- **Problem to solve**:
Skip every image and restate the data word for word.

(Stored data entries)
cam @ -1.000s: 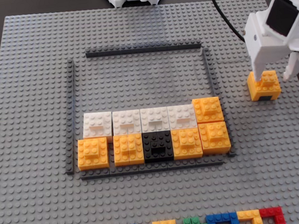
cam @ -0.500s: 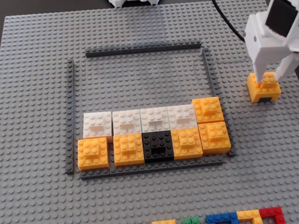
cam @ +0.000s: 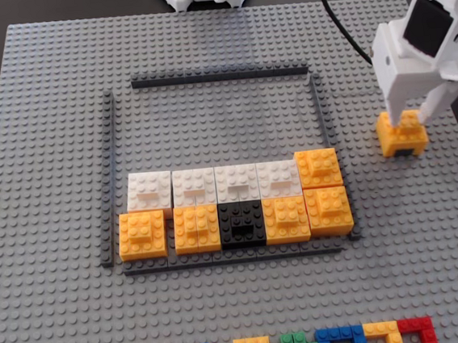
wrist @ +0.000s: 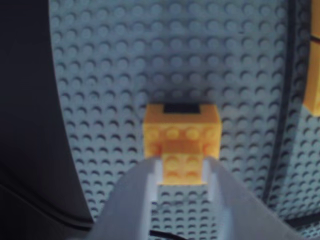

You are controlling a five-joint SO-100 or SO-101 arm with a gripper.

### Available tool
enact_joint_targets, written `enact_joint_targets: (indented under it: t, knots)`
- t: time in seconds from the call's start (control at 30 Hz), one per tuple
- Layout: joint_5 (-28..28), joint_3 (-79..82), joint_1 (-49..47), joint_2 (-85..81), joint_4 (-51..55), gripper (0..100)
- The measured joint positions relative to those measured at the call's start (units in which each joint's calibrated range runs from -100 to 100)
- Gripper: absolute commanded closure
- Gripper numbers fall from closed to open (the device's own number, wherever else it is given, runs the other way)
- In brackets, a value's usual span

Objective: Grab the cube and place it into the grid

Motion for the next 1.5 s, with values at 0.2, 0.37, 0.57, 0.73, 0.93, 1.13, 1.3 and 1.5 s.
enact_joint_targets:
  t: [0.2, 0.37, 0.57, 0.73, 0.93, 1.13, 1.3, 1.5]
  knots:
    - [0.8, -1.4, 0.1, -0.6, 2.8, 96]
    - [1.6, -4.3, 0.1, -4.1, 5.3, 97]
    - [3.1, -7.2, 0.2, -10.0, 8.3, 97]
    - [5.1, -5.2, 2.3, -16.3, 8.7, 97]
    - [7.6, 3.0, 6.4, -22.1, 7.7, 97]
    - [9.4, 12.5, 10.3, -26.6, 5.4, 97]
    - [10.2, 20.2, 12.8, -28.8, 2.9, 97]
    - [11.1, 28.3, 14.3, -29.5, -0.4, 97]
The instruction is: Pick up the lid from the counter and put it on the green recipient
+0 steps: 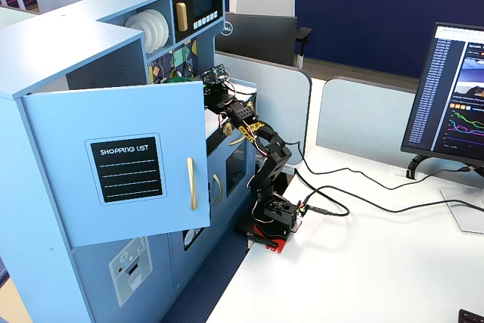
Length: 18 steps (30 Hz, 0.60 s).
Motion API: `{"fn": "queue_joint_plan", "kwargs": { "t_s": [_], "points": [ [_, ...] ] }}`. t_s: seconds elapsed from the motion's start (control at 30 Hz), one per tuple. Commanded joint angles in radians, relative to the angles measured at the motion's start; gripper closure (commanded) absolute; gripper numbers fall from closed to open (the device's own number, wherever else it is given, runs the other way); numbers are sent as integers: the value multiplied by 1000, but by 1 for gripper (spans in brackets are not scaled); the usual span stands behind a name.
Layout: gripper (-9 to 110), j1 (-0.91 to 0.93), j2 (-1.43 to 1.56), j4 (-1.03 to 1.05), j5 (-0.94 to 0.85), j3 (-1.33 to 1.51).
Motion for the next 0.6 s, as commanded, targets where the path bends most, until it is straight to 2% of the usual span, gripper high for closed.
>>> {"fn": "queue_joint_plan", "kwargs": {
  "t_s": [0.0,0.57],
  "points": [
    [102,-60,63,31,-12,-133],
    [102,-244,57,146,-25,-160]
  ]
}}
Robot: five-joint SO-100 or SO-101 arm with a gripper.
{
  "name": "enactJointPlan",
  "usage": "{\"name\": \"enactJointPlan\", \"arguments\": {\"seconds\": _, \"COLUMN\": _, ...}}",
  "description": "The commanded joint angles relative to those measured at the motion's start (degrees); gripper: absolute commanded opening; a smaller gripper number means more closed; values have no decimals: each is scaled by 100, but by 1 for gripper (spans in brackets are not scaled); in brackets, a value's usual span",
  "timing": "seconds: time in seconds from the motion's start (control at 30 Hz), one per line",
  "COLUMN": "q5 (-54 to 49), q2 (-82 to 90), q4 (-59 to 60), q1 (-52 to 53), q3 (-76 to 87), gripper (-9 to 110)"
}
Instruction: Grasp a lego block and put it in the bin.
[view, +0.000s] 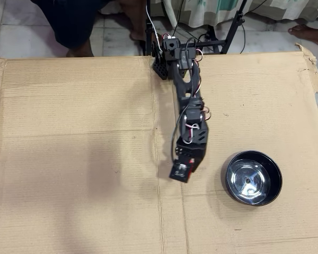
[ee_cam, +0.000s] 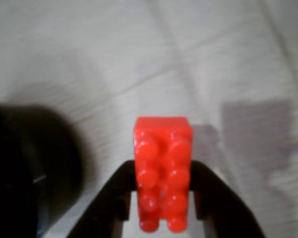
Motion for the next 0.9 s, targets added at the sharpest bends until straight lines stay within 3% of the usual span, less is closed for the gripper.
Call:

- **Answer to this task**:
cam @ -1.000s: 
cam @ -0.500s: 
cam @ +0.000s: 
wrist @ +0.000s: 

You are controlling a five-joint SO-100 or SO-101 arm with a gripper.

### Available tool
enact_joint_targets, written `enact_joint_targets: (indented under it: t, knots)`
- t: time in seconds from the call's start (control at 30 Hz), one per tuple
- Layout: joint_5 (-28..28), joint_3 (-79..82), joint_1 (-49..47), joint_2 (-85..81), joint_4 (-51..55), gripper (0..100)
- The measured joint positions relative to those measured at the call's start (units in which each joint's calibrated range runs from -100 to 100)
- Gripper: absolute commanded closure
- Gripper numbers fall from closed to open (the device's own number, wherever else it is given, runs the other way)
- In brackets, a value's usual span

Objective: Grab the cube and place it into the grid

Motion for the next 1.5 s, with values at 0.2, 0.37, 0.57, 0.73, 0.93, 1.13, 1.3 and 1.5 s.
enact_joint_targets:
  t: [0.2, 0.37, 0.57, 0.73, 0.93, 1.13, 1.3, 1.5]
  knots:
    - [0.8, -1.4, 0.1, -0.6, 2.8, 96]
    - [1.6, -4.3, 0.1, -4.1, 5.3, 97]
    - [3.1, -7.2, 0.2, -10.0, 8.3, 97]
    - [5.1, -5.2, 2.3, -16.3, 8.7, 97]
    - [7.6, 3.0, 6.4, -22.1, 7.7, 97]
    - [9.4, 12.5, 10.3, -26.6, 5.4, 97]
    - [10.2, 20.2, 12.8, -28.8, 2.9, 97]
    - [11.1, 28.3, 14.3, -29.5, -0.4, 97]
The instruction is: Pick up the lid from the counter and put it on the green recipient
+0 steps: 
Length: 18 steps (30 Hz, 0.60 s).
Motion API: `{"fn": "queue_joint_plan", "kwargs": { "t_s": [_], "points": [ [_, ...] ] }}`. t_s: seconds elapsed from the motion's start (control at 30 Hz), one per tuple. Commanded joint angles in radians, relative to the angles measured at the motion's start; gripper closure (commanded) absolute; gripper numbers fall from closed to open (the device's own number, wherever else it is given, runs the other way); numbers are sent as integers: the value multiplied by 1000, but by 1 for gripper (spans in brackets are not scaled); the usual span stands behind a name.
Layout: gripper (-9 to 110), j1 (-0.91 to 0.93), j2 (-1.43 to 1.56), j4 (-1.03 to 1.05), j5 (-0.94 to 0.85), j3 (-1.33 to 1.51).
Motion for the next 0.6 s, as commanded, targets where the path bends most, until it is straight to 2% of the usual span, gripper high for closed.
>>> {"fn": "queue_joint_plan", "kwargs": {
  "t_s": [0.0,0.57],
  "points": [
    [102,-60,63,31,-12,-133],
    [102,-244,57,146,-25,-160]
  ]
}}
Robot: five-joint SO-100 or SO-101 arm with a gripper.
{
  "name": "enactJointPlan",
  "usage": "{\"name\": \"enactJointPlan\", \"arguments\": {\"seconds\": _, \"COLUMN\": _, ...}}",
  "description": "The commanded joint angles relative to those measured at the motion's start (degrees); gripper: absolute commanded opening; a smaller gripper number means more closed; values have no decimals: each is scaled by 100, but by 1 for gripper (spans in brackets are not scaled); in brackets, a value's usual span",
  "timing": "seconds: time in seconds from the motion's start (control at 30 Hz), one per line",
  "COLUMN": "q5 (-54 to 49), q2 (-82 to 90), q4 (-59 to 60), q1 (-52 to 53), q3 (-76 to 87), gripper (-9 to 110)"
}
Instruction: Grasp a lego block and put it in the bin.
[view, +0.000s] 
[ee_cam, +0.000s] 
Motion for the next 0.9 s, targets added at the sharpest bends until straight lines stay within 3% of the usual span, less is closed for the gripper.
Call:

What the answer needed to say has been said.